- **Task material**
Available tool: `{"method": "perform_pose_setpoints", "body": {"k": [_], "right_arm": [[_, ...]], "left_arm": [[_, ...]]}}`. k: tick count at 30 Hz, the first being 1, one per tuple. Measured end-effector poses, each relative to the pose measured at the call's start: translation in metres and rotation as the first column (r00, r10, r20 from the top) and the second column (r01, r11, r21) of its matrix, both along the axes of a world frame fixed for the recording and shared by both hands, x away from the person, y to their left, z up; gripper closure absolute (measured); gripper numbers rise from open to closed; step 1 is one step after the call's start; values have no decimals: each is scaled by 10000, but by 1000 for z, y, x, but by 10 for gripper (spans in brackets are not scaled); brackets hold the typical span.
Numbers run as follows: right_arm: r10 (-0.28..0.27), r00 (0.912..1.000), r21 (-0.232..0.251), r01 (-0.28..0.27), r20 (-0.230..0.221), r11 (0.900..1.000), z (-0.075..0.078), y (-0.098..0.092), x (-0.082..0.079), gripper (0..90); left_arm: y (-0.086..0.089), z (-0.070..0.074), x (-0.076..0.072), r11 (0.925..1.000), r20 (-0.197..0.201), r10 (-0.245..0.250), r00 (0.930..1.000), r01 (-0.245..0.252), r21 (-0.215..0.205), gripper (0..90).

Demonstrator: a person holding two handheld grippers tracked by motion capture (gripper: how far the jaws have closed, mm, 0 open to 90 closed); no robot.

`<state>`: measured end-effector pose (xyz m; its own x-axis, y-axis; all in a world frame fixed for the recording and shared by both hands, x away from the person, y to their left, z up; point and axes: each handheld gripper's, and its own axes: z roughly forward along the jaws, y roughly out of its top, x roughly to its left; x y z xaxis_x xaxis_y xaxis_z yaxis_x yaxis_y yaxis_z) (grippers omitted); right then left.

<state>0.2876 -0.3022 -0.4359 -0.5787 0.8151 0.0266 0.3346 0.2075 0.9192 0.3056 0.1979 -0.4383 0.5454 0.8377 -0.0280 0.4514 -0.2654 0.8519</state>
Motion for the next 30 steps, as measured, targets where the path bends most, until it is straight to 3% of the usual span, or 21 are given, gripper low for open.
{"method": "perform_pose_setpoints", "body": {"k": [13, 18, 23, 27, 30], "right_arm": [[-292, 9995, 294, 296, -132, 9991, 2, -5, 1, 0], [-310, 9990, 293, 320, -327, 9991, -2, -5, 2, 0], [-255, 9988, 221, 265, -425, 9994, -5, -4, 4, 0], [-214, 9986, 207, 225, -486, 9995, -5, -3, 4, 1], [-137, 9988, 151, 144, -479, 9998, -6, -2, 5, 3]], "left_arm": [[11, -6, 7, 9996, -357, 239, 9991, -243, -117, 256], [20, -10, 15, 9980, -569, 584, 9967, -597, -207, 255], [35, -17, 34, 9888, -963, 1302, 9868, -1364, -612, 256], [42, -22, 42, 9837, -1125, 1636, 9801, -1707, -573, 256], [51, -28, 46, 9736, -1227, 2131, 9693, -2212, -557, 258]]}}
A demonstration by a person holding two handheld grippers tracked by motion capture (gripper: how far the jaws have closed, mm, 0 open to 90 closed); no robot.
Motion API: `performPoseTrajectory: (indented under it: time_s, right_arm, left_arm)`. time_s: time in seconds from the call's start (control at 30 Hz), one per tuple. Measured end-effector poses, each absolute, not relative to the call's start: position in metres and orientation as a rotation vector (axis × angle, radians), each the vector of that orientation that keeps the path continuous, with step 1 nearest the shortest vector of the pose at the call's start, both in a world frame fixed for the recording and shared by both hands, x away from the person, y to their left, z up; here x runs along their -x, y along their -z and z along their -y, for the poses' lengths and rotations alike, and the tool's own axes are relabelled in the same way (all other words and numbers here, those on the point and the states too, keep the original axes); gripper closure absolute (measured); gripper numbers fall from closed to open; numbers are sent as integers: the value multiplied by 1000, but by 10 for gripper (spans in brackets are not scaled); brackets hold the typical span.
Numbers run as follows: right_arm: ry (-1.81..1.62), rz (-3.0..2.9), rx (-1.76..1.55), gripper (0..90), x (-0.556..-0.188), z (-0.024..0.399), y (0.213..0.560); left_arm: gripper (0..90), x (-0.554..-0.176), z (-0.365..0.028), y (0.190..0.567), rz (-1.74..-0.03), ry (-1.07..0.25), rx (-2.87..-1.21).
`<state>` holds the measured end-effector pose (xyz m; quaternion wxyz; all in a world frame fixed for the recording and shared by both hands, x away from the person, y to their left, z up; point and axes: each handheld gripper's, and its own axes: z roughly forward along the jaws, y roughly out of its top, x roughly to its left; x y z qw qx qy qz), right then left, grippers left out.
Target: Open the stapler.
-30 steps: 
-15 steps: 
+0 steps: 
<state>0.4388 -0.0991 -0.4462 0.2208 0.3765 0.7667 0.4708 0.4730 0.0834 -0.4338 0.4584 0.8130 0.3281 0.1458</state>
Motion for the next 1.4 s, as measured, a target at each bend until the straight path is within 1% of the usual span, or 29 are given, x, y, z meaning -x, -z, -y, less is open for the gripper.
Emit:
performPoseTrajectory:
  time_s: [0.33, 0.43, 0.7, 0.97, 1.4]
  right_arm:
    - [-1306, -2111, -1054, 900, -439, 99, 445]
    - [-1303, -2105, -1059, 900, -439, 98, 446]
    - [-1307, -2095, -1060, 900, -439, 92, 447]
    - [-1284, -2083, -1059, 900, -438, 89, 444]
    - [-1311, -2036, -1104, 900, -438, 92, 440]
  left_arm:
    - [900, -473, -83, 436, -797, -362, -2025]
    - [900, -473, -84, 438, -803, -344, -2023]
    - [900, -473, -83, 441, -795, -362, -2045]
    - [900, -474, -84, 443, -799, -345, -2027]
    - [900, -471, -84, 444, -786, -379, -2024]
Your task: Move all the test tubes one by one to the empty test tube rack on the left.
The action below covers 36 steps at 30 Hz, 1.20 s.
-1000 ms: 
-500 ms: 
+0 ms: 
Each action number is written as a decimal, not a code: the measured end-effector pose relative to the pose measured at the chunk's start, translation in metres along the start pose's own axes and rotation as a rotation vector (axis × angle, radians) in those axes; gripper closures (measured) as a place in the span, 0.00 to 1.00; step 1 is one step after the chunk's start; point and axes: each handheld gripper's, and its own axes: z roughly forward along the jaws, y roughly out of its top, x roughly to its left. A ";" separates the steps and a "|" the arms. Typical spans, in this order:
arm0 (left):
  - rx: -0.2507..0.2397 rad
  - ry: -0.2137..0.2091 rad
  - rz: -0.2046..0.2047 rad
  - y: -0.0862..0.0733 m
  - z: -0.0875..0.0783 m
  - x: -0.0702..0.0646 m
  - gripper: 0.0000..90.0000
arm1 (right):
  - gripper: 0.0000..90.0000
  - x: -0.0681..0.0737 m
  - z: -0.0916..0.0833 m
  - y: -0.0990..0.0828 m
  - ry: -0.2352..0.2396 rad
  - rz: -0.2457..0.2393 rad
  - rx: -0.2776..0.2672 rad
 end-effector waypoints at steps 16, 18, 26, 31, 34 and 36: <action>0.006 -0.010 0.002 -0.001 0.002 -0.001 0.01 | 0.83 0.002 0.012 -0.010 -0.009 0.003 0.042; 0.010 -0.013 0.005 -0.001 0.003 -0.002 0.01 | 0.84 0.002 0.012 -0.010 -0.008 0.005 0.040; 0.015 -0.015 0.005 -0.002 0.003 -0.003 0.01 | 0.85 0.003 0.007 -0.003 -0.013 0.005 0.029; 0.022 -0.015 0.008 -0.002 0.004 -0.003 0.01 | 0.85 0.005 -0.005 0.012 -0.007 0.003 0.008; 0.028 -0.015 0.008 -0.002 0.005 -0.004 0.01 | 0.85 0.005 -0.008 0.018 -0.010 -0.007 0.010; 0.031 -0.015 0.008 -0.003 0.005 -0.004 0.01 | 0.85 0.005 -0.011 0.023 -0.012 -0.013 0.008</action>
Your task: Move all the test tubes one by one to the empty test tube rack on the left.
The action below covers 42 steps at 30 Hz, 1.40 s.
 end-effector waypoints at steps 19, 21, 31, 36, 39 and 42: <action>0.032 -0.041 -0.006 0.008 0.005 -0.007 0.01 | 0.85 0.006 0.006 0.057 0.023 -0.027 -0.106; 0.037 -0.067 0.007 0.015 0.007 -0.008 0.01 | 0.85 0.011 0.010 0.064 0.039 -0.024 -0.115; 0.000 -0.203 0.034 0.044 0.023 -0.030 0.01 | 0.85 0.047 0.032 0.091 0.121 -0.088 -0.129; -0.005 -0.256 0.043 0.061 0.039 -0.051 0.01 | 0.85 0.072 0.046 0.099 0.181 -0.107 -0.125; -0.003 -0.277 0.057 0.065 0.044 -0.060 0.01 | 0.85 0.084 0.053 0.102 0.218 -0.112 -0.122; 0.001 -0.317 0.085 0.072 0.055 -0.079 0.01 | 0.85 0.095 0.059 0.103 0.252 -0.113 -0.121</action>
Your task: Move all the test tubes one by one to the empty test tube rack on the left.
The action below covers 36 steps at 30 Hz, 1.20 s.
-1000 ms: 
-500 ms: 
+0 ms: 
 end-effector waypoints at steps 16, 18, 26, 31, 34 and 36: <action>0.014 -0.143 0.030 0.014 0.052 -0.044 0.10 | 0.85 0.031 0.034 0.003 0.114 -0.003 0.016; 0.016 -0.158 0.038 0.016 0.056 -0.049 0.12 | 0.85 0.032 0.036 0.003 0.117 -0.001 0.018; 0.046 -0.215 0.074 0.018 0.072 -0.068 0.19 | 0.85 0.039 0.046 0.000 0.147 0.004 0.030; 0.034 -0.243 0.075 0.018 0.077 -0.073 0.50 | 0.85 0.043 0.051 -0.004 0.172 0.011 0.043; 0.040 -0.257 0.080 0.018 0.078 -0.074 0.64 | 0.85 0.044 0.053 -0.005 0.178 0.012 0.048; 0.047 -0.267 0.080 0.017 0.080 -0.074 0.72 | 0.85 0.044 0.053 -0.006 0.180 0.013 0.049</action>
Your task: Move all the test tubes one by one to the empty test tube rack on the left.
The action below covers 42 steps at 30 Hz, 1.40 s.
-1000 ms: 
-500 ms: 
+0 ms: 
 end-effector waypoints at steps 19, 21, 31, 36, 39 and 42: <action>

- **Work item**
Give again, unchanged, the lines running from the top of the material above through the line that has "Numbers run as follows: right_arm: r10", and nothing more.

- **Result of the exercise**
Available tool: `{"method": "perform_pose_setpoints", "body": {"k": [_], "right_arm": [[_, ...]], "left_arm": [[_, ...]]}}`. k: tick count at 30 Hz, the first being 1, one per tuple. Measured end-effector poses, each relative to the pose measured at the call's start: translation in metres and rotation as the first column (r00, r10, r20 from the top) and the second column (r01, r11, r21) of its matrix, both along the axes of a world frame fixed for the recording and shared by both hands, x away from the person, y to their left, z up; gripper closure absolute (measured); gripper numbers rise from open to closed; step 1 is one step after the call's start; values have no decimals: each is scaled by 10000, but by 1000 for z, y, x, but by 10 for gripper (spans in brackets are not scaled); brackets hold the typical span.
Numbers run as follows: right_arm: r10 (-0.28..0.27), r00 (0.912..1.000), r21 (-0.232..0.251), r01 (-0.28..0.27), r20 (-0.230..0.221), r11 (0.900..1.000), z (-0.075..0.078), y (-0.098..0.092), x (-0.082..0.079), gripper (0..90); left_arm: y (-0.086..0.089), z (-0.070..0.074), x (-0.076..0.072), r11 (0.925..1.000), r20 (-0.197..0.201), r10 (-0.245..0.250), r00 (0.930..1.000), r01 (-0.245..0.252), r21 (-0.215..0.205), gripper (0..90).

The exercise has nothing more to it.